It is not completely clear what “day trader” means in this context (it is possible this refers to individuals who manage their own portfolios rather than dump their assets into long-only 401k funds like smart, patriotic investors are supposed to) but I have reason to believe that they are generally considered “losers” and otherwise unsuitable degenerates. This appears to be connected to the dot-com crash… I have, therefore, undertaken an anecdotal analysis of our audience to pinpoint other weak points and pools that may contain high concentrations of short-sellers, precious metal devotees, former index fund investors, “retail investors” (I have used 5 definitions of this term to be expansive) gypsies, jews, homosexuals and former members of the band “Air Supply.” Obviously, if word leaked out of these associations our readership would plummet and we may face regulatory sanction or even prison.
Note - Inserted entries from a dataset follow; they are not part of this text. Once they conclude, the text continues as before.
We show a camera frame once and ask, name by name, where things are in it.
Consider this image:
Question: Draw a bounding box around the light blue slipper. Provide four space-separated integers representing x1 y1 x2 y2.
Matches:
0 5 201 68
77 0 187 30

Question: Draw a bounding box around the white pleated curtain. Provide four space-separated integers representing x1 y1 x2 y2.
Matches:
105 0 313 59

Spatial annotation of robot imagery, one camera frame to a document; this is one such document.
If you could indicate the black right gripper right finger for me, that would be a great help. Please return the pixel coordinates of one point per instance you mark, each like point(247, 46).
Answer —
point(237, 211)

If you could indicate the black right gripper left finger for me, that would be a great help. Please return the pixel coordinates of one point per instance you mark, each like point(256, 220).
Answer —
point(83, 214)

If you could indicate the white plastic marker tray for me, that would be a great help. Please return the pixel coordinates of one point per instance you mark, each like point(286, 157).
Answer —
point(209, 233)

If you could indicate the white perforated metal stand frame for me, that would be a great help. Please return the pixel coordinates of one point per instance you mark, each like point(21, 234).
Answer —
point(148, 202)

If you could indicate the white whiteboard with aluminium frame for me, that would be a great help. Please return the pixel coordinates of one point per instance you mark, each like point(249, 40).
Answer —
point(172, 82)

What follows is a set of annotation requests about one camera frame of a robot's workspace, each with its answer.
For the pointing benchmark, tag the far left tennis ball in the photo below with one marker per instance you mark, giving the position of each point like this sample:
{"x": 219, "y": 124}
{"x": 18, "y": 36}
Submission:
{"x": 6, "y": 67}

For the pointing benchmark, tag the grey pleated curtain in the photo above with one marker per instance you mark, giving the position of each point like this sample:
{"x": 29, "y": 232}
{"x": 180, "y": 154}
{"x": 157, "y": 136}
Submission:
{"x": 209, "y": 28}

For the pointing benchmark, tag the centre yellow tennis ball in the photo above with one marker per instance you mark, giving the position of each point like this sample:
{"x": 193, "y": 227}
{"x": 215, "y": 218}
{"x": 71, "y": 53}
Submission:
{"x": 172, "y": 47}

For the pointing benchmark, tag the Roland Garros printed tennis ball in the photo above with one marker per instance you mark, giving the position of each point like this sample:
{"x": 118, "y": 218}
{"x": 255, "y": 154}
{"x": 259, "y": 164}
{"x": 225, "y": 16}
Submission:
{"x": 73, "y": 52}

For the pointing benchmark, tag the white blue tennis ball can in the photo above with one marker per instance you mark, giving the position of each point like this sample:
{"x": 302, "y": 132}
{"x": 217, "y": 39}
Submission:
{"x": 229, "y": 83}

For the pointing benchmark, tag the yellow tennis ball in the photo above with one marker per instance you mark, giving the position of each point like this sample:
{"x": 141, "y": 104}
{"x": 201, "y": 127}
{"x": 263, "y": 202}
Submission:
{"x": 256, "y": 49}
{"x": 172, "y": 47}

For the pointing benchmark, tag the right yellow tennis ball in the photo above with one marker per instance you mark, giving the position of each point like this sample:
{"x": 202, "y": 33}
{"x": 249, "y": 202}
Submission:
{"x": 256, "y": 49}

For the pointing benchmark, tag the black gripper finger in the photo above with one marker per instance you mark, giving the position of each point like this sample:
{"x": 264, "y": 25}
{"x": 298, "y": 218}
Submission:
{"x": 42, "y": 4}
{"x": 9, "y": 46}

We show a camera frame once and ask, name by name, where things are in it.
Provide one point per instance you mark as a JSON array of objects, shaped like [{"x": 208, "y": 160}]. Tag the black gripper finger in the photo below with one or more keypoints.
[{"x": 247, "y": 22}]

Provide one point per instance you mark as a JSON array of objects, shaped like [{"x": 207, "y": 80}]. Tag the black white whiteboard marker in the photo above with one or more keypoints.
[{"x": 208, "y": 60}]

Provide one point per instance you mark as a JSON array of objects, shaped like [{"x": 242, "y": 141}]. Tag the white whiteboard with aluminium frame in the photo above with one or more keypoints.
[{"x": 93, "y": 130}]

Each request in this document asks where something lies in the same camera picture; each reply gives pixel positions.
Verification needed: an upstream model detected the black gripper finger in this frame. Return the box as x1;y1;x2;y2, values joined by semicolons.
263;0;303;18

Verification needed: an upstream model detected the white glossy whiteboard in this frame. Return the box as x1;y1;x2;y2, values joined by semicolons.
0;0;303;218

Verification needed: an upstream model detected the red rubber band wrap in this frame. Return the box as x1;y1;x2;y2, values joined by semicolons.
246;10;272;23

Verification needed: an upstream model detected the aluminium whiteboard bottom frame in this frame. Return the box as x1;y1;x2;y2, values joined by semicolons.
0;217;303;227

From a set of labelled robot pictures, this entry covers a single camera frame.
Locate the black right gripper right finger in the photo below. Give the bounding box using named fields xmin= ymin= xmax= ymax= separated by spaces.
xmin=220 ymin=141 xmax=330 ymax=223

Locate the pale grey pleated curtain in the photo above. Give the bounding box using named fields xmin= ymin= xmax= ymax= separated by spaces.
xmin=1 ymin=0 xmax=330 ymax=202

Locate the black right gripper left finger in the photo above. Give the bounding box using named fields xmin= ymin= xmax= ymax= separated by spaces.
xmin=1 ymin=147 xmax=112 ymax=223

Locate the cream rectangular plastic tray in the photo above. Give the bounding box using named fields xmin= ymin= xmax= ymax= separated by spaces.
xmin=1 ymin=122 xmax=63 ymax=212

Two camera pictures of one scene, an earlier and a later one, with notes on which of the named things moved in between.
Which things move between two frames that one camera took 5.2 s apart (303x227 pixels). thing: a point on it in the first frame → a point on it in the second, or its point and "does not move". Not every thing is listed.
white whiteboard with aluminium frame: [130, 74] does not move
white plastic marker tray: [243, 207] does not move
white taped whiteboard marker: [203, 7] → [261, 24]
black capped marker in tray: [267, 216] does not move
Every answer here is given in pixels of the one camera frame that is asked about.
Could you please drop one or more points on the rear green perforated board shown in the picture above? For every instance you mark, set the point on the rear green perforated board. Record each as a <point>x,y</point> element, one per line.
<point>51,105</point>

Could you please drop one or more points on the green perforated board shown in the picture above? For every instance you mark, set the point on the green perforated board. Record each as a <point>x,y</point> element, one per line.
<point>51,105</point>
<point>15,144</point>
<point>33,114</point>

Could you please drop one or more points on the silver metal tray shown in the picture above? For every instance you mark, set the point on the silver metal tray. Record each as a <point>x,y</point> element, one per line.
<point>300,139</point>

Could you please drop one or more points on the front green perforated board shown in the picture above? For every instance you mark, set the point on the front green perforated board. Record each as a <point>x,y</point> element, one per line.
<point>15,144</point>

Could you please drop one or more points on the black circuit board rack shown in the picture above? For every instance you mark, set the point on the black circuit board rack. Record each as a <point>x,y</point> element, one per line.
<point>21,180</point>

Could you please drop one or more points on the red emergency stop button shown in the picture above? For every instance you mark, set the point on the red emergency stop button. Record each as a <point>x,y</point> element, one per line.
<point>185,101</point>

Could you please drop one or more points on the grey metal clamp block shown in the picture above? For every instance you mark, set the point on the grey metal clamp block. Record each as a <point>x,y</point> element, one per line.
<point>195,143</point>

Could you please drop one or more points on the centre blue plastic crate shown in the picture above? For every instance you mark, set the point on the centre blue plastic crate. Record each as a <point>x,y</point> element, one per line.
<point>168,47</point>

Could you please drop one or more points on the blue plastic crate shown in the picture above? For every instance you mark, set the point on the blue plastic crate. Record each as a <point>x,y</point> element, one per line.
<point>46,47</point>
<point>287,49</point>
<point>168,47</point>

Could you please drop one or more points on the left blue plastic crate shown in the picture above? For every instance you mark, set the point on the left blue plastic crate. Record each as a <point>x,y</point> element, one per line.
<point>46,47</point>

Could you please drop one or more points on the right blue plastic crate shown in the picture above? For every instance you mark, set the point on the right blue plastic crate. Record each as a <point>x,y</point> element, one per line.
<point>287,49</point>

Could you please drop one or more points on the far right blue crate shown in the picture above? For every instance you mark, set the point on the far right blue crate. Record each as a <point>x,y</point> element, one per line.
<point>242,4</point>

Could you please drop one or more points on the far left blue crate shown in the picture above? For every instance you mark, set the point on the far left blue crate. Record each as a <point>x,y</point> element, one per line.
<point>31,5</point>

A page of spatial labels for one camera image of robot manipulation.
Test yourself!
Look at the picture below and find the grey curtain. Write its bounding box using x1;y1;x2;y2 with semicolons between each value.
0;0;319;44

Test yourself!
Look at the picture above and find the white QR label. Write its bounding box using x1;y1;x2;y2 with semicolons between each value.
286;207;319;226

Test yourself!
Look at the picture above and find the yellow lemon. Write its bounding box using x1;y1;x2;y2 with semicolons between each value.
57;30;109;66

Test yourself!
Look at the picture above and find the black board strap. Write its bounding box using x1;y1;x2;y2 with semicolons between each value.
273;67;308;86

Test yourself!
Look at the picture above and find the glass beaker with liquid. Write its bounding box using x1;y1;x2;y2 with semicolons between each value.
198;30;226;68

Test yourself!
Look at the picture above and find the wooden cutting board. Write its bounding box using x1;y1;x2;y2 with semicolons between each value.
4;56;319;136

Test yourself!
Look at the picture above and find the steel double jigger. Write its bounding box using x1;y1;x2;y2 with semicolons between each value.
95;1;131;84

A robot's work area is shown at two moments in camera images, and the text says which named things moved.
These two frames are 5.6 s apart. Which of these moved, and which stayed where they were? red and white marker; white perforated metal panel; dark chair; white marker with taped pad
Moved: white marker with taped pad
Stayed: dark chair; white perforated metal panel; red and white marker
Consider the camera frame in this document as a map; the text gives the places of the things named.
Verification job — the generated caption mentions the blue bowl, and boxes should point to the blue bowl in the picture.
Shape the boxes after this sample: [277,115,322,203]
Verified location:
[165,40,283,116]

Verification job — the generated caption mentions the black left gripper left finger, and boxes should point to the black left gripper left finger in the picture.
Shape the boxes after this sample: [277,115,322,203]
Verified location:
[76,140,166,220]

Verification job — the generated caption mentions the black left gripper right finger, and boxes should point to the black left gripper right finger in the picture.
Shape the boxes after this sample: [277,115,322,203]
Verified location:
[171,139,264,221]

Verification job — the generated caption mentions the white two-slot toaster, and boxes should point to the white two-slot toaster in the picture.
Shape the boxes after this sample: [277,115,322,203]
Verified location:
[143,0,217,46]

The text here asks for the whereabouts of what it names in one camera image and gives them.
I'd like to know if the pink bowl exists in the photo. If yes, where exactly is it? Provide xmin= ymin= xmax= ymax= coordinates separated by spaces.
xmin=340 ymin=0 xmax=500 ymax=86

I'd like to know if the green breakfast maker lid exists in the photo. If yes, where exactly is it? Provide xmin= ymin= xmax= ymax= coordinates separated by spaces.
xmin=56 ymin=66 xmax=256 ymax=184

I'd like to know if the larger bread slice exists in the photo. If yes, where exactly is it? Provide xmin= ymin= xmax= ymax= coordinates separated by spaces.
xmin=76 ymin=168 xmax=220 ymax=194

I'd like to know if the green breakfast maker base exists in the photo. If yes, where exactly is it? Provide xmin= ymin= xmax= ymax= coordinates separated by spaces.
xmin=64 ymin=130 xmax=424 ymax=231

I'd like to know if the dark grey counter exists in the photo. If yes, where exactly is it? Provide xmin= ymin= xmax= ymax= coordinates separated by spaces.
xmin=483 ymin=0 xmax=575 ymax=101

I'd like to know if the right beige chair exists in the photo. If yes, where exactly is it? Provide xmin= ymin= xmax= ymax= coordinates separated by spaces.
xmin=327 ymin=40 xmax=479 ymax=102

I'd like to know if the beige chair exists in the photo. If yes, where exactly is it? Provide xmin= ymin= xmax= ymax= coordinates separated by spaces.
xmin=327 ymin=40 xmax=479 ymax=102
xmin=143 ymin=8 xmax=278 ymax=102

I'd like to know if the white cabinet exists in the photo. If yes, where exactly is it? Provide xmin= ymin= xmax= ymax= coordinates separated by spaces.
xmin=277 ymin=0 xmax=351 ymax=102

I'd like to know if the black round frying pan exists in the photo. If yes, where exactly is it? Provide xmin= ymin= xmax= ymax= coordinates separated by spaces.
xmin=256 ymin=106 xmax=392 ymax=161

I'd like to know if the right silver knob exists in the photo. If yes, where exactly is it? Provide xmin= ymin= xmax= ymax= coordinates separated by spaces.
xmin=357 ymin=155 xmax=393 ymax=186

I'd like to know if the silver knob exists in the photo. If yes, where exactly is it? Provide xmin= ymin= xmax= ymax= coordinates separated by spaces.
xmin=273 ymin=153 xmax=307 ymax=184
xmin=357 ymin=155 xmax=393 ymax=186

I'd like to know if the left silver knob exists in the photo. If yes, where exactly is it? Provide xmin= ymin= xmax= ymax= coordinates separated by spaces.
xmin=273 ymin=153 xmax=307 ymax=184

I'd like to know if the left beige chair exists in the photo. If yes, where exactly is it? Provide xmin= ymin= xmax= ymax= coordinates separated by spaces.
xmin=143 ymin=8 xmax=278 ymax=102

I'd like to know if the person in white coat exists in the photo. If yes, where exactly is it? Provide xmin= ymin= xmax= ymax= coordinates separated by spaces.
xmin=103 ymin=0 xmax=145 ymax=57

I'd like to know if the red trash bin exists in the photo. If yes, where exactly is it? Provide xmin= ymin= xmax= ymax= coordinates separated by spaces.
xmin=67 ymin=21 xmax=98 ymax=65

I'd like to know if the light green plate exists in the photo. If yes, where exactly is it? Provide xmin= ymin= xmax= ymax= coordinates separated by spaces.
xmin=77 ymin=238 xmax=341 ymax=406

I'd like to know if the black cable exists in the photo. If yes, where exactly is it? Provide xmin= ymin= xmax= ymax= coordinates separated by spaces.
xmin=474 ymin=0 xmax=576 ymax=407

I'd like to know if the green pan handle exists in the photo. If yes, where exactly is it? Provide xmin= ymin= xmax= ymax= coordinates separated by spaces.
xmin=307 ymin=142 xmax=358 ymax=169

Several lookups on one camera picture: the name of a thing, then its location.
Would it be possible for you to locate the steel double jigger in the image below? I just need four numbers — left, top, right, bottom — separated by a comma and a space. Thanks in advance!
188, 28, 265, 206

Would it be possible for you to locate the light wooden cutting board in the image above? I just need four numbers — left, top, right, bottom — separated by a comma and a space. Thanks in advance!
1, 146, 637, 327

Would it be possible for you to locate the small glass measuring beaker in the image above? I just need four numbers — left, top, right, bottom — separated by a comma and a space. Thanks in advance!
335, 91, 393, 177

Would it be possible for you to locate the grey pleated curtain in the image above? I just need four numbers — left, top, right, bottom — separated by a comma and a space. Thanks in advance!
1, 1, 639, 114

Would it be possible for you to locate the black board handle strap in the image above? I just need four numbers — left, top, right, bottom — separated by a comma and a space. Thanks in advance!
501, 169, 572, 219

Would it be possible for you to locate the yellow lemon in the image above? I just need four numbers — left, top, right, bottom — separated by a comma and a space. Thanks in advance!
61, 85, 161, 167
She’s right: commenters are not necessarily representative of a site’s overall readership, and I’m sure that there are many smart and important finance and regulatory types who read ZH. A large part of the blog’s function is disintermediation: it comprises market participants talking directly to each other without being filtered by professional (or even amateur) journalists.

But if you follow this particular thread too far, you end up with an even more unsettling conclusion than my original one. Far from reflecting the conspiracy-minded and often-disjointed ramblings of harmful-only-to-themselves retail day-traders, could ZH actually be holding up a mirror to what the market’s really like, once you strip away the artificial polish of the PR departments and the urbane investment-banking types? Are finance types, in general, much more Howard Lindzon than Robert Rubin?

That’s what the wisdom-of-crowds hypothesis says: that if you take a million idiots, all trading with and against each other, yes you’ll get occasional mass delusions, and bubbles and busts, and ad-hoc groupings of vaguely like-minded individuals, like ZH. But somehow, in aggregate, those million idiots will be more right, more often, than any regulatory panjandrum or media pooh-bah. And anybody who’s spent any time with bankers and buy-siders will tell you that there’s precious little correlation between intelligence, on the one hand, and success in the markets, on the other. Yes, there are smart people who make a lot of money, but for every one of those I can show you two equally-smart people who have lost just as much.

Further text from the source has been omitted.